- _Aim of the task_:
Each line of the data below that holds the word "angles" is to be reported in full.
[Start of Attachment]
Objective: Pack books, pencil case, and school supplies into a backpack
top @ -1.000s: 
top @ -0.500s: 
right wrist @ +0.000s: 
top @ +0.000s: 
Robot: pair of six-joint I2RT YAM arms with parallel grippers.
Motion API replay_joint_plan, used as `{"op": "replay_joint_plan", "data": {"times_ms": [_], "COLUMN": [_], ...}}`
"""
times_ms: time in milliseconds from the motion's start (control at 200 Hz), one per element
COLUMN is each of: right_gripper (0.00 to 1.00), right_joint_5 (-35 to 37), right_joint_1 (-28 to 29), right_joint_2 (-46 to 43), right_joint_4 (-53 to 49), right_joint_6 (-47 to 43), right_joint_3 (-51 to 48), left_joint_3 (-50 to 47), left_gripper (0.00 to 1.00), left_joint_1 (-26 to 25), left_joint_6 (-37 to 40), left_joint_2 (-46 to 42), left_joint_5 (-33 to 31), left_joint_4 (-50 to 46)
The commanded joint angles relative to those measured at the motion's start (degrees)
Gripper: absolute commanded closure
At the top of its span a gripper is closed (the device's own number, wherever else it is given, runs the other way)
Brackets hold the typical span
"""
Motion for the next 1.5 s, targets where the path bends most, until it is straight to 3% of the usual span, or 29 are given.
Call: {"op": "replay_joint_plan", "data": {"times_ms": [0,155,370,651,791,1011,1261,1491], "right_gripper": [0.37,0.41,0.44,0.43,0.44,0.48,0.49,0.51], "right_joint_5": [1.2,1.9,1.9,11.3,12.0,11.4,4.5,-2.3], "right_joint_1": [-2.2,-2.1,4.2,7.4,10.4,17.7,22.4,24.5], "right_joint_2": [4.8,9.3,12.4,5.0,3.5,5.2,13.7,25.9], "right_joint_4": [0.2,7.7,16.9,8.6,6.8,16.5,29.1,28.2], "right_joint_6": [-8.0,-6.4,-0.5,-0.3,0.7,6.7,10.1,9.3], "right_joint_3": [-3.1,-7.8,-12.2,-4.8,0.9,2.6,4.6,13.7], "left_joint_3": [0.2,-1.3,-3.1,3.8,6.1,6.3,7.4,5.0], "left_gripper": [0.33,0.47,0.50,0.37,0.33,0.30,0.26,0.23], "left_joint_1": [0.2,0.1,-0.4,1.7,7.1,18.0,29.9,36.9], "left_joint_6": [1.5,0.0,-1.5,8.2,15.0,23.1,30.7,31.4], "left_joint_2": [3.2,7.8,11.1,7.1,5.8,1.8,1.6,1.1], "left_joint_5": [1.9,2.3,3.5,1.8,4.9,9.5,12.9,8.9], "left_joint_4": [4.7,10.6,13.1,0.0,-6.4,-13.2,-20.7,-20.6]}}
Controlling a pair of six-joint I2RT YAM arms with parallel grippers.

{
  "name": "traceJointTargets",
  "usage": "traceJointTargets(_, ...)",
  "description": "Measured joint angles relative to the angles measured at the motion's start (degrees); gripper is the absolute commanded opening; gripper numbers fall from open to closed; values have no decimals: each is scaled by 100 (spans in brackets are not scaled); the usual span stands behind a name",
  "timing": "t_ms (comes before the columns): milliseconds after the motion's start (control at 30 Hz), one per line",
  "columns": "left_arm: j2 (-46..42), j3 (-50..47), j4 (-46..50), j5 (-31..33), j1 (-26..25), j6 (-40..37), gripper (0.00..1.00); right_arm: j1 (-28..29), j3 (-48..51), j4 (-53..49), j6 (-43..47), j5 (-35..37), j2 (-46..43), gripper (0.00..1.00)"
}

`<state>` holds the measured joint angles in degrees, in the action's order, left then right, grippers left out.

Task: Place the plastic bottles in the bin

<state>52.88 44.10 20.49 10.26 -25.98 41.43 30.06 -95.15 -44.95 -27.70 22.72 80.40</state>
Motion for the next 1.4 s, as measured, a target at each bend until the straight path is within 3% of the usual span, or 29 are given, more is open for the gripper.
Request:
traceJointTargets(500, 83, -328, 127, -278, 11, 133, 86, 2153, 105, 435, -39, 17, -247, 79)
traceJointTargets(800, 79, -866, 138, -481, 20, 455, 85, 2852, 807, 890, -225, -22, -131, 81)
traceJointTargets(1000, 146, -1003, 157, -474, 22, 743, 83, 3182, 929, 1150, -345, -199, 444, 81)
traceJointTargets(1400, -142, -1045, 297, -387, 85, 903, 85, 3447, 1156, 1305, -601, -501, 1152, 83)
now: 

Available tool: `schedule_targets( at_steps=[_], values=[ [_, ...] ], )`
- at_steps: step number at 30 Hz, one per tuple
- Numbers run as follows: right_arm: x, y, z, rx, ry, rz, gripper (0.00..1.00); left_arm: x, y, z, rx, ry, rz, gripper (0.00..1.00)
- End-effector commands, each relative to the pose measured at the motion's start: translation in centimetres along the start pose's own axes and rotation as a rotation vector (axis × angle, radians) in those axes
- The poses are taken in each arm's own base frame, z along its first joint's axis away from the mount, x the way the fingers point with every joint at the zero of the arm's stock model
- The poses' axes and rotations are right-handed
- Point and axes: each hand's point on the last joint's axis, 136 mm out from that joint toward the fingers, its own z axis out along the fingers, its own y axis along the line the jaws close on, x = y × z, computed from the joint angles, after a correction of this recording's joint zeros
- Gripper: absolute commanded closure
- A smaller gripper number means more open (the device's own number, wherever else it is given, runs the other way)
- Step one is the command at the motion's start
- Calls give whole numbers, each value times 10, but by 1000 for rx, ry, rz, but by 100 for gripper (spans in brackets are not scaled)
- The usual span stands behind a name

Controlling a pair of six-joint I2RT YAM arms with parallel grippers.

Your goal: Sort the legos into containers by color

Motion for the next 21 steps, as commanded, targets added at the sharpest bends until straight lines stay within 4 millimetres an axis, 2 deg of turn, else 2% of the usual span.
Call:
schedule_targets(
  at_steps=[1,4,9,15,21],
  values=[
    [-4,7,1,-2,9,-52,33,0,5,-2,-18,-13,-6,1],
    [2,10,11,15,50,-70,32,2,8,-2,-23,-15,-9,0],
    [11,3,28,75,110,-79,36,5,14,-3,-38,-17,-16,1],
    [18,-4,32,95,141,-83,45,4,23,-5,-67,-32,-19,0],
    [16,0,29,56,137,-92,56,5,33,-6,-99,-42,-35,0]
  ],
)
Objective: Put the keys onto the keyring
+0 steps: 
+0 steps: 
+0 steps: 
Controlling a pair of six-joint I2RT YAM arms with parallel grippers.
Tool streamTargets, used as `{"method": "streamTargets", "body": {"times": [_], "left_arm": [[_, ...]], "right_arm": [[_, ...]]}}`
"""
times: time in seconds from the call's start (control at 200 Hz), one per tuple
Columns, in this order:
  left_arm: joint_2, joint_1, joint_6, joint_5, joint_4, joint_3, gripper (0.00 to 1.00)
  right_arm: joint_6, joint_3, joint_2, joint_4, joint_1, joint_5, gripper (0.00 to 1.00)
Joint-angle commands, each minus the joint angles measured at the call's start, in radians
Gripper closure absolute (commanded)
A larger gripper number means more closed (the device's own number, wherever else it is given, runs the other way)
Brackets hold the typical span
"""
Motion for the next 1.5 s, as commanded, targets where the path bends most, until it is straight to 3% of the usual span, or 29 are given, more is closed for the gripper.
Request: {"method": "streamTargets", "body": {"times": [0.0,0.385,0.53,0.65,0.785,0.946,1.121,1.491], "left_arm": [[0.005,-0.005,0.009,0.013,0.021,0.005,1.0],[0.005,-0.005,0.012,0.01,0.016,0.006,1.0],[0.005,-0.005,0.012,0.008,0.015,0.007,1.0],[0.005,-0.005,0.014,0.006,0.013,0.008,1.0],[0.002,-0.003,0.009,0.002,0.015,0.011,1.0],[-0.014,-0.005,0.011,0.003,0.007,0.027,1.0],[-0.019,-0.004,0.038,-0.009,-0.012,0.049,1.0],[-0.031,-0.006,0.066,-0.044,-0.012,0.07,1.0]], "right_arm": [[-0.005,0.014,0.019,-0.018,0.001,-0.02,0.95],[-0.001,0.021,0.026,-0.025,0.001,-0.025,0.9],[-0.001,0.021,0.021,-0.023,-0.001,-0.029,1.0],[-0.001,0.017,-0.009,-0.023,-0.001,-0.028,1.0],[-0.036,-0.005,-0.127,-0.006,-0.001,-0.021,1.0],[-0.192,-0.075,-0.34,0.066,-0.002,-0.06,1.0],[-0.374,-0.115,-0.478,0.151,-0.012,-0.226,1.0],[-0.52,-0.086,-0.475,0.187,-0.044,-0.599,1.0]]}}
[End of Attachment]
- _Answer to this problem_:
The commanded joint angles relative to those measured at the motion's start (degrees)
  "description": "Measured joint angles relative to the angles measured at the motion's start (degrees); gripper is the absolute commanded opening; gripper numbers fall from open to closed; values have no decimals: each is scaled by 100 (spans in brackets are not scaled); the usual span stands behind a name",
`<state>` holds the measured joint angles in degrees, in the action's order, left then right, grippers left out.
- Point and axes: each hand's point on the last joint's axis, 136 mm out from that joint toward the fingers, its own z axis out along the fingers, its own y axis along the line the jaws close on, x = y × z, computed from the joint angles, after a correction of this recording's joint zeros
Joint-angle commands, each minus the joint angles measured at the call's start, in radians

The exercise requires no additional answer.